On a side note: I find DALL-E more interesting, though I have philosophical arguments relative to copyright and authorship issues of the output.

I say again - a smart rule in DT3 which would follow an OpenAI prompt for specific document/metadata in DT3 would be incredibly useful - for editing, for text transformations, for semantic searching. You are throwing the baby out with the bathwater by not considering the benefits. That’s surprising to me for software like DT3 which has the general philosophy of giving lots of customizable capability to users and letting the users assess the risks/rewards of scripting vs indexing vs smart rules etc.

And again, speaking personally, I don’t see these as things I’d want DEVONthink to do.

I don’t control Development and what does or doesn’t get implemented. You are correct that DEVONthink is very customizable so you could likely write your own scripts to hook into APIs, etc.

And you’ve been around long enough to know, we don’t just jump on every bandwagon that rolls down the road. This is not a gimme nor is it a trivial thing to just plug in. But as already said, those decisions are above my pay grade and out of my wheelhouse.
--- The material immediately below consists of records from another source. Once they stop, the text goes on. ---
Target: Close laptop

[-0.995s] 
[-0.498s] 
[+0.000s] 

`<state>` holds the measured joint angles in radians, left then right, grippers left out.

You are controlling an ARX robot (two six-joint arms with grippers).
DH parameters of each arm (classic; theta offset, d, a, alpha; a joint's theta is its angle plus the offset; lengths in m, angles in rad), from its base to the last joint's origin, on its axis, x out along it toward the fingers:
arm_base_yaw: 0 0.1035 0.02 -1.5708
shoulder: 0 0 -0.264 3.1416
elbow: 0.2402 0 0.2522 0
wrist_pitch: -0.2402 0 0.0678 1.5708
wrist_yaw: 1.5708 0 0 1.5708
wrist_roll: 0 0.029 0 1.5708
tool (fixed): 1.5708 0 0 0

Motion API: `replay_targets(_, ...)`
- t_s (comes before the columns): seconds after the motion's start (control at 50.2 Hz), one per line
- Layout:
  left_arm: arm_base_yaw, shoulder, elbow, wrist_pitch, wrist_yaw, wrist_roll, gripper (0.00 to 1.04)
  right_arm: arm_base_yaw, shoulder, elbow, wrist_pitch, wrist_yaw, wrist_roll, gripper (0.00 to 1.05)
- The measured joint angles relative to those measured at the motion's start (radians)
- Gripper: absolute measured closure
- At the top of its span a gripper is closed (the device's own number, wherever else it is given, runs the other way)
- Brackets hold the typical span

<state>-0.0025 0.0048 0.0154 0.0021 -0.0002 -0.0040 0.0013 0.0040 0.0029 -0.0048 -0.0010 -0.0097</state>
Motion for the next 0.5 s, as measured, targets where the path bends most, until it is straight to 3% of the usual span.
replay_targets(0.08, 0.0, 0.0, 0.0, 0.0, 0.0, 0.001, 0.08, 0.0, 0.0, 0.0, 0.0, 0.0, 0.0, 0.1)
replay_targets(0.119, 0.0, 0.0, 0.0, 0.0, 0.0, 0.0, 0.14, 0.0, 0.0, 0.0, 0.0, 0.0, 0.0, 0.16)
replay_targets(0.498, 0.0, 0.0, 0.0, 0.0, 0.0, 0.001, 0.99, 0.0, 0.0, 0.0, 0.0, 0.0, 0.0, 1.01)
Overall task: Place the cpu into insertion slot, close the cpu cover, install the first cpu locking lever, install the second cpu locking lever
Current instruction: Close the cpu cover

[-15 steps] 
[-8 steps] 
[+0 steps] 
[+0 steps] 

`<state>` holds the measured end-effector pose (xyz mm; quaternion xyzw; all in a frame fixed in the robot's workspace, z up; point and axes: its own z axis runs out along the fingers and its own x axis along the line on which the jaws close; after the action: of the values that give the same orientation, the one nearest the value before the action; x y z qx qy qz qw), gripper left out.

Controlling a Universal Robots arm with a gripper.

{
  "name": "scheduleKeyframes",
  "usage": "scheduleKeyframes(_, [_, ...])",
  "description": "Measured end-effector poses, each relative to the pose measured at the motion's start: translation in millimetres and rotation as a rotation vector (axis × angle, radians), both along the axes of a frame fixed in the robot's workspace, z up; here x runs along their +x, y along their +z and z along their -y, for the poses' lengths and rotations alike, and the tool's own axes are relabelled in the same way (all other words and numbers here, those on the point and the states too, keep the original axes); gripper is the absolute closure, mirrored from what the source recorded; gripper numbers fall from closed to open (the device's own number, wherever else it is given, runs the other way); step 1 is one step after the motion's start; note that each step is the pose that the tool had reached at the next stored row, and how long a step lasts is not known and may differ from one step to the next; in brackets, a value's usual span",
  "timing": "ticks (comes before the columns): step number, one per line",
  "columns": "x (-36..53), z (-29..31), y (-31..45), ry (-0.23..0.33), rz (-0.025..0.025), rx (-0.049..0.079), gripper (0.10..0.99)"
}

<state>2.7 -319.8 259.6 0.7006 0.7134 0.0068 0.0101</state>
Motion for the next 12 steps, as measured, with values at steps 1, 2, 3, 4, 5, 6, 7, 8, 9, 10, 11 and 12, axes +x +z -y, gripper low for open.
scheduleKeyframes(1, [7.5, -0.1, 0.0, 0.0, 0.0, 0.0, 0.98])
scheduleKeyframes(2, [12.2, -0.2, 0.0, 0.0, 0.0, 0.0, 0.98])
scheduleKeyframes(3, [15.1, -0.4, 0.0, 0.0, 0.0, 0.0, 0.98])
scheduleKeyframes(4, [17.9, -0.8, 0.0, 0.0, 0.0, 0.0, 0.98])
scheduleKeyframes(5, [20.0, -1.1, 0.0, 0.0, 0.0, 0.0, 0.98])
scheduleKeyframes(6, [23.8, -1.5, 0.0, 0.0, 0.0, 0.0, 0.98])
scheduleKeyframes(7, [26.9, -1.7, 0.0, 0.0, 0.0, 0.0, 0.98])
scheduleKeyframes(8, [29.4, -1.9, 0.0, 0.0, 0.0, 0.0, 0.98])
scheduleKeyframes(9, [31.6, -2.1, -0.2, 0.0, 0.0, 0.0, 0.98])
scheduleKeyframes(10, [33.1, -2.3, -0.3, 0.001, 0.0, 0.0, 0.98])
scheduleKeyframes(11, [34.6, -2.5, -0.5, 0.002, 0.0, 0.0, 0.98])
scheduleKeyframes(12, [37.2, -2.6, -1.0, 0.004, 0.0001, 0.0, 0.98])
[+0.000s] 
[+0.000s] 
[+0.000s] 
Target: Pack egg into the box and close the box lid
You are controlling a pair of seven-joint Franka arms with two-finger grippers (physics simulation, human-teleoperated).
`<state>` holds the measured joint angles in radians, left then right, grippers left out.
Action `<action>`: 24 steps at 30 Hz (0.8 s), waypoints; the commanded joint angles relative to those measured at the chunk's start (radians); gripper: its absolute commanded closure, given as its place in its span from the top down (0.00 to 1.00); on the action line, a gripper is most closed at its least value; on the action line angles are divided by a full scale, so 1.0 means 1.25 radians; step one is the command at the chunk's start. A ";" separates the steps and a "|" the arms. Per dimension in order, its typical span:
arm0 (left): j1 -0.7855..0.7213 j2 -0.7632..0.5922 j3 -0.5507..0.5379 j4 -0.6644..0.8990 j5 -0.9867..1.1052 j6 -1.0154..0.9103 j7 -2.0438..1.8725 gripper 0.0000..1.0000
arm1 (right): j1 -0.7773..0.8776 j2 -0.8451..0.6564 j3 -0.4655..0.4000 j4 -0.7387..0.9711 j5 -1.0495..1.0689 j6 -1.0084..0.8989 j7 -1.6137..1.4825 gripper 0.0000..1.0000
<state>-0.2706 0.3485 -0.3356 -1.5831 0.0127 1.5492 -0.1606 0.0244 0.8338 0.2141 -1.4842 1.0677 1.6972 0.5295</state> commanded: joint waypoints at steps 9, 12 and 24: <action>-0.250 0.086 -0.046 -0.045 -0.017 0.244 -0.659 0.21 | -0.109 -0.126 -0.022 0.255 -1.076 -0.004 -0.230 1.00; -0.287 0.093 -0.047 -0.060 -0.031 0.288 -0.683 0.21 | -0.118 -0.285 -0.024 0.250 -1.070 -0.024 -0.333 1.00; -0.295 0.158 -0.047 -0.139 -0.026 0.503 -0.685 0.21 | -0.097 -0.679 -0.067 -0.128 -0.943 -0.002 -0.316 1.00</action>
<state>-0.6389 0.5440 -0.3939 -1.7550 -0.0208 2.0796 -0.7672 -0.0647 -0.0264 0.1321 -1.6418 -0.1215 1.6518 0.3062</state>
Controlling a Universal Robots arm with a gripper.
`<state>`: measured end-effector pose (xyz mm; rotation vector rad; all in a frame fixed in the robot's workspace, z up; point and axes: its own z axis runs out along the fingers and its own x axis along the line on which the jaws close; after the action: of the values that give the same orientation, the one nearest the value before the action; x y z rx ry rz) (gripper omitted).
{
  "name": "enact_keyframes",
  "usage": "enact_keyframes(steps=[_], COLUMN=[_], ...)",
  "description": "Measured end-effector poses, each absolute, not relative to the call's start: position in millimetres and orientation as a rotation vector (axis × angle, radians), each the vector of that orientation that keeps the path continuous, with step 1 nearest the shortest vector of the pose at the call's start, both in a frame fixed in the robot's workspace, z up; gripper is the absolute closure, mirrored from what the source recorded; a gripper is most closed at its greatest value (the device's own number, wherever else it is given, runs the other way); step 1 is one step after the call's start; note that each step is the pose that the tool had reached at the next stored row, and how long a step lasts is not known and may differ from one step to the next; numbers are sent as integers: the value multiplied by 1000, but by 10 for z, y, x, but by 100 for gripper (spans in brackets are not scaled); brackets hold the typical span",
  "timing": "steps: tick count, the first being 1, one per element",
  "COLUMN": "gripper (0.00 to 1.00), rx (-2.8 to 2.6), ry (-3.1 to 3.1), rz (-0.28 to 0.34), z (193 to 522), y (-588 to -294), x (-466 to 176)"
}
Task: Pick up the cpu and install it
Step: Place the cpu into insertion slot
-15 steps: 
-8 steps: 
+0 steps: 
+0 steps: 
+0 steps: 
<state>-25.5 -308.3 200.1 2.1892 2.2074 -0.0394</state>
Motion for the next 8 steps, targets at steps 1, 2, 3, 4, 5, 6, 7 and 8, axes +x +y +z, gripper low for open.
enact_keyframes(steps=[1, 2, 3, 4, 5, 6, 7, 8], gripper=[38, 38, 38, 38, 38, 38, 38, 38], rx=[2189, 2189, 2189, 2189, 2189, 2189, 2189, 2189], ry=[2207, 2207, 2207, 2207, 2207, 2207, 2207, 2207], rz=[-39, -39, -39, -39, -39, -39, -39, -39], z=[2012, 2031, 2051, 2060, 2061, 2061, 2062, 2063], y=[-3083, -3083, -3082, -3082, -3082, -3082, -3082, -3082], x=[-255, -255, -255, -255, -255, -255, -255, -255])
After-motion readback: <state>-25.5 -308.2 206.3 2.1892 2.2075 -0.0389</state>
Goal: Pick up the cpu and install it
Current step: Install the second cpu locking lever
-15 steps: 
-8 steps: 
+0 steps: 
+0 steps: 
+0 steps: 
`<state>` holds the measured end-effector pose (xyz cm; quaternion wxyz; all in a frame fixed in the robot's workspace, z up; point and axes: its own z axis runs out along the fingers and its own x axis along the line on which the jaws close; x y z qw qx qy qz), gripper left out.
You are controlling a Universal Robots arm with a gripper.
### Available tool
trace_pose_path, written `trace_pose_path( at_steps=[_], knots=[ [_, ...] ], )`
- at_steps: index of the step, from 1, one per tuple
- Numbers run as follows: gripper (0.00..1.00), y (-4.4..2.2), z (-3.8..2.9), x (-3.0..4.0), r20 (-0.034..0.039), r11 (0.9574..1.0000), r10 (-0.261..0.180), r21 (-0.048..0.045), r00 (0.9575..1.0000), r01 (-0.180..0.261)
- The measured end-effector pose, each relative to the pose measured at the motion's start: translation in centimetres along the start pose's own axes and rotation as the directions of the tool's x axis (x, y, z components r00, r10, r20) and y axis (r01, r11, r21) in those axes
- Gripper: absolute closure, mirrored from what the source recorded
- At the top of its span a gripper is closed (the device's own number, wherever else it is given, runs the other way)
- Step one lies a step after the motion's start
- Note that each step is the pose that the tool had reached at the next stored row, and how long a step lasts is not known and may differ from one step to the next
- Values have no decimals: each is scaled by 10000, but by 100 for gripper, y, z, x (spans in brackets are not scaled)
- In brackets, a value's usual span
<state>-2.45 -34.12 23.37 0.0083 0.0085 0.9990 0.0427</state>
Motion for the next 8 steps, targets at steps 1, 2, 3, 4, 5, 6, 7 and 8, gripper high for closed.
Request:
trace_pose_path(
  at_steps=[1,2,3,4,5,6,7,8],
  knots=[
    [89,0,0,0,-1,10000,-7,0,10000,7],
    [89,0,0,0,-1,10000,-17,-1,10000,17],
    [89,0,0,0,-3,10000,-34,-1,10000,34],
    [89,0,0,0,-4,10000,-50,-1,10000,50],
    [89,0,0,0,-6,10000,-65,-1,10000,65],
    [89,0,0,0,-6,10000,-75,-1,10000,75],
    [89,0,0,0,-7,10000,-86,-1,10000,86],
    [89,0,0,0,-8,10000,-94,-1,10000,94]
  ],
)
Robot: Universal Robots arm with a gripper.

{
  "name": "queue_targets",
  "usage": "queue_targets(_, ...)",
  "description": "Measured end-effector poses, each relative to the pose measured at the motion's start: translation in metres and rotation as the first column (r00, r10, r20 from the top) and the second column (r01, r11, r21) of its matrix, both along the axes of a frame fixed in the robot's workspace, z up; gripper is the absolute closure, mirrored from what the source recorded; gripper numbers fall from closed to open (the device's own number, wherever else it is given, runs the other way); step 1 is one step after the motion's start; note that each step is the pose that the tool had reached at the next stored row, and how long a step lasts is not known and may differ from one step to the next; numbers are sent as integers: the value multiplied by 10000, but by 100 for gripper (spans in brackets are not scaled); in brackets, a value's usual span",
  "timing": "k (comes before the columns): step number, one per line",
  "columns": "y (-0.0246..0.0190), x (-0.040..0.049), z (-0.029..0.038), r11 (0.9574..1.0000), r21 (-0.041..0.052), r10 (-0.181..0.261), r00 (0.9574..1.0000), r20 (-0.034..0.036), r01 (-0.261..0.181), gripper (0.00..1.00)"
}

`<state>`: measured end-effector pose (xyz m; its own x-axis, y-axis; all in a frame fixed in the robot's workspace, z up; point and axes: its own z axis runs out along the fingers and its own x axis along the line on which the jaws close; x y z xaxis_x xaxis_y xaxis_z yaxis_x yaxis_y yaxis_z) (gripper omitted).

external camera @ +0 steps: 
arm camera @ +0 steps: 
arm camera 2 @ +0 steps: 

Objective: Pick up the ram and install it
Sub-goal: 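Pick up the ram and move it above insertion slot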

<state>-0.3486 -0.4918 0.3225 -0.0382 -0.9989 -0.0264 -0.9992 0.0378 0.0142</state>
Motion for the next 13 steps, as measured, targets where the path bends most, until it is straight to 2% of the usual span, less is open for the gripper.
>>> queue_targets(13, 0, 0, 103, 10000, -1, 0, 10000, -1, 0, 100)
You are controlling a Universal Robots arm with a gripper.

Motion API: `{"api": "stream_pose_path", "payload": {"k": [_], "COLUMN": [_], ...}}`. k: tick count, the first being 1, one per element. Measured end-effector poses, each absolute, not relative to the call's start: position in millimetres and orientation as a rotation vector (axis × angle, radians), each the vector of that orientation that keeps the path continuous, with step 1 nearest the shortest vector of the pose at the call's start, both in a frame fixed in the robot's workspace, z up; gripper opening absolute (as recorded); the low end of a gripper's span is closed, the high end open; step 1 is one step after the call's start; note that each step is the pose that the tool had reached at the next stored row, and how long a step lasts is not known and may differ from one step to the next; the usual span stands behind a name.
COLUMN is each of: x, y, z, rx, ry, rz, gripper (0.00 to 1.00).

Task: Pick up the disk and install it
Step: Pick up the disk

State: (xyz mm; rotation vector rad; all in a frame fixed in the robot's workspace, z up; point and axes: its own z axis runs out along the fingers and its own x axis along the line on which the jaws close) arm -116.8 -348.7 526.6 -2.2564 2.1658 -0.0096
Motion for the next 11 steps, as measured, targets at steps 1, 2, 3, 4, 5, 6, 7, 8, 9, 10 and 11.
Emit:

PS: There is no intended denigration of the tech and people who want to use it and no offense meant. I’m glad you’re excited about it and if it’s useful and you trust the output, that’s great. But also bear in mind, we have much more to consider in the situation.

rkaplan · March 26, 2023, 4:31pm

That makes sense given your photography and graphic design background as I recall.

While image generation AI is fascinating to explore, I suspect what you will conclude about present-generation image generation is that (a) there is often something a bit off about the images which makes it apparent that it is digitally created; and (b) whereas it is easy to tweak AI text output to professional standards, it is a lot more work to do so on an AI image. Thus my guess is that at present most AI imagery is just “for fun” while it’s more common for AI text to be used “for real.”